国連とその関連機構は、世界の安全、文化や福祉に大きく貢献してきた。しかし、構想段階では想定外だった核兵器が出現し、加盟国数が設立当初の3倍を越えても、国連は加盟国の主権尊重、内政不干渉が原則で、加入・脱退も自由。安全保障理事会は拒否権を持つ5大国の1つでも反対すれば何も決定できない。総会決議はあっても「勧告」の効力しかないのが現実だ。

これでは、世界が直面する平和や安全を守る組織としては機能不全といわれても仕方がない。国連の機構改革、機能強化が世界平和の確立に緊急不可欠となっている。

本年4月、オバマ米大統領がチェコのプラハで画期的演説をした。「米国は唯一の核兵器使用国として、核兵器廃絶のため行動する道義的責任がある」と。日本の衆議院は2005年8月、「戦後60年決議」を採択。「政府は、唯一の被爆国として、世界連邦実現への道の探求など持続可能な人類共生の未来を開くために、最大限の努力をすべきである」と宣言した。

出口王仁三郎人類愛善会初代総裁は、世界平和を阻害する有形無形の2大障壁に触れ、有形の最大のものは対外的戦備(警察的武備は別)と国家的領土の閉鎖。無形の最大のものは国民・民族間の敵がい心、また宗教団と宗教団との敵がい心。そして「障壁を作る唯一の根源は自己心と自我心である」とし、障壁を取り除くには、無形の障壁から始めなければならないと指摘している。

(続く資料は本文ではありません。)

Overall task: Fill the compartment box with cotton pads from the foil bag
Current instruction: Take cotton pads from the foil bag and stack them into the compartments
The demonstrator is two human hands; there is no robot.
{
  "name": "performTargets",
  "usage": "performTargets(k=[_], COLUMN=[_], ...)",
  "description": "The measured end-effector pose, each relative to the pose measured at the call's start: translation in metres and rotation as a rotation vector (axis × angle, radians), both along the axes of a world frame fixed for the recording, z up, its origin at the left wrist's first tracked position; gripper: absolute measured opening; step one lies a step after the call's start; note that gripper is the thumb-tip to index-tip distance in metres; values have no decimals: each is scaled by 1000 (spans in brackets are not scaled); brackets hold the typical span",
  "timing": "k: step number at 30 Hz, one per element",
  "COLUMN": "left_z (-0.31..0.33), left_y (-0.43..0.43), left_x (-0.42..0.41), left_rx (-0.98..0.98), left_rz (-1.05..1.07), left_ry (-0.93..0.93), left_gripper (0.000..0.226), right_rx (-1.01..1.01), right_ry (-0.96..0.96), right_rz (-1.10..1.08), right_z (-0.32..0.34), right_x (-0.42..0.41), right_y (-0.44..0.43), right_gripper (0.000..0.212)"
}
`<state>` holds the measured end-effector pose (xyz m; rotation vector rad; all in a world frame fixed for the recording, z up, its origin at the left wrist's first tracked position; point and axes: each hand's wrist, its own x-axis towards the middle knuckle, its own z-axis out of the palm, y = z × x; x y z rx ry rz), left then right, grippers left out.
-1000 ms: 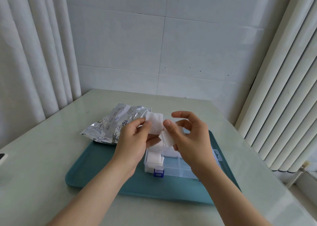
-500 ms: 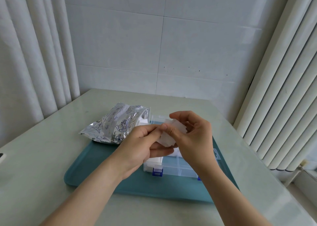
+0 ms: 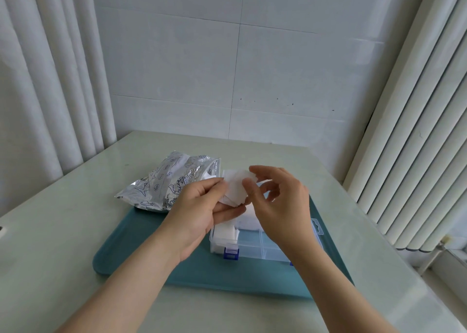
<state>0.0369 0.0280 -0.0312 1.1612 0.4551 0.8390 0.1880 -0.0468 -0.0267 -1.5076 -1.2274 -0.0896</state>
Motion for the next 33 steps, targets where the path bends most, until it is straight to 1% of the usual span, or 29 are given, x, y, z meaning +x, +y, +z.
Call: performTargets(k=[2,5,10,14,20,22,25,27,29,31,33], left_z=[0,-1,0,1,1,0,-1,-1,-1,-2,-2], left_y=[0,-1,-2,-2,0,1,4,5,5,4,3], left_x=[0,0,-2,-2,-2,-2,-3,-4,-4,-4,-4], left_rx=[11,47,108,129,102,97,80,83,110,130,138], left_rz=[15,42,38,40,51,75,121,121,78,22,-10], left_ry=[18,69,124,146,144,140,136,149,180,203,213], left_gripper=[30,29,30,29,30,31,30,28,28,29,31], right_rx=[4,-7,-25,-57,-48,-27,66,102,60,-13,-67], right_ry=[24,92,50,48,85,122,235,324,375,313,230], right_rz=[0,28,33,37,83,79,108,210,341,367,300], right_z=[0,1,3,3,3,5,11,15,16,13,8], right_x=[2,4,8,9,11,14,20,23,21,19,17], right_y=[2,1,0,-1,-2,-2,-4,-7,-9,-8,-5], right_gripper=[17,16,5,5,5,6,9,11,11,10,11])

日本は唯一の被爆国として核兵器廃絶のため米国と協働するとともに、国連改革と世界連邦建設の具体的行動を、率先して世界に示す時である。

無形の障壁である国民・人種・宗教間の敵がい心を取り除くのは、教育・芸術・哲学・宗教の役割であり、人類愛善会が創立以来努力してきた分野である。

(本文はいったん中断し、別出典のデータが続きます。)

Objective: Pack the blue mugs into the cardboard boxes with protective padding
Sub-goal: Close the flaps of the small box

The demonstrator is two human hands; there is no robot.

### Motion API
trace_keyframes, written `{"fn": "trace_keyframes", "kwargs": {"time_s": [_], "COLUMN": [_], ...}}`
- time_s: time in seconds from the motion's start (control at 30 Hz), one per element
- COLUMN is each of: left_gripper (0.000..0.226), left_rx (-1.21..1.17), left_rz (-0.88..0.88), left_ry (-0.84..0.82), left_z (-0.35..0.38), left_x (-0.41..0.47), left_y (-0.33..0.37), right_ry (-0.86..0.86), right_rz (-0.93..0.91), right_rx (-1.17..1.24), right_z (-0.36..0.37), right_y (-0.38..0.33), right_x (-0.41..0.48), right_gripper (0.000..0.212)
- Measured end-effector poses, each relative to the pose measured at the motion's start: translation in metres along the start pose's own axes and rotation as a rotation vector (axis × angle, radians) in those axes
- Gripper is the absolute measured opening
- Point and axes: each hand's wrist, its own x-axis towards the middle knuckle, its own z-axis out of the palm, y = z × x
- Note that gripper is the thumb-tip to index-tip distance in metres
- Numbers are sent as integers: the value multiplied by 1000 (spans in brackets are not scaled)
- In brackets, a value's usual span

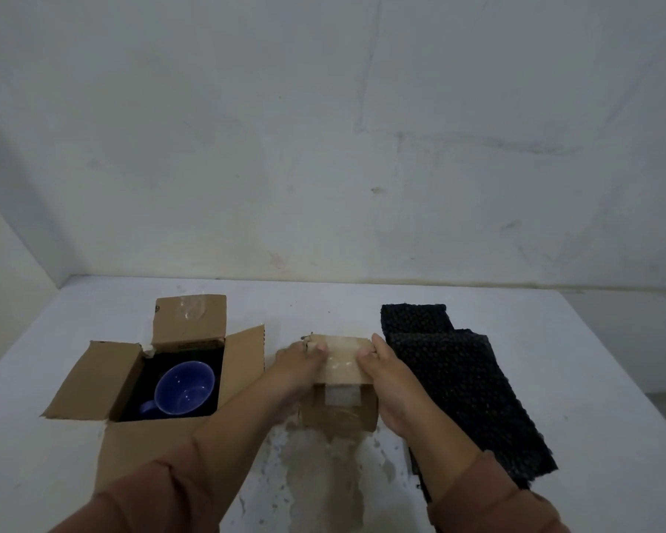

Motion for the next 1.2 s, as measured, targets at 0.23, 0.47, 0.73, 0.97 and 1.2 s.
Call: {"fn": "trace_keyframes", "kwargs": {"time_s": [0.23,0.47,0.73,0.97,1.2], "left_gripper": [40,27,51,47,62], "left_rx": [-22,-36,101,127,125], "left_rz": [138,223,241,287,234], "left_ry": [-31,-8,-14,10,-100], "left_z": [1,4,2,3,-4], "left_x": [10,20,36,35,28], "left_y": [6,4,-11,-13,-8], "right_ry": [100,131,79,38,-48], "right_rz": [-111,-195,-253,-238,-215], "right_rx": [-131,-228,-342,-431,-559], "right_z": [7,7,0,-11,-19], "right_y": [-4,-5,1,-2,-10], "right_x": [11,16,20,19,17], "right_gripper": [42,55,83,68,81]}}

対外的戦備や国家的領土の閉鎖を取り除くためには、国家の意思表示が必要である。今こそ、日本は平和憲法の精神を世界に向けて高く掲げなければならない。保有戦力バランス論に終始し、専ら自衛力強化を目指すのでは、近隣アジア諸国の疑心暗鬼を増すばかりだ。まして「核武装」など論外である。

今後は〝世界連邦実現の暁には、日本の自衛隊は世界連邦警察軍に編入する〟旨を明示する憲法改正の覚悟を示すことさえ必要になろう。

ヨーロッパのEU加盟国が27になり、アフリカのAU加盟国も53を数える。地域的な協力体制が世界各地に生まれ、さらに進んで世界連邦体制の構築も必要との認識は強まりつつある。

世界は益々狭くなる。大国のエゴが通用した時代は過ぎ去った。日本は、世界の国々とともに手を携え、恒久平和の基礎となる世界連邦建設の果敢なリーダーでありたい。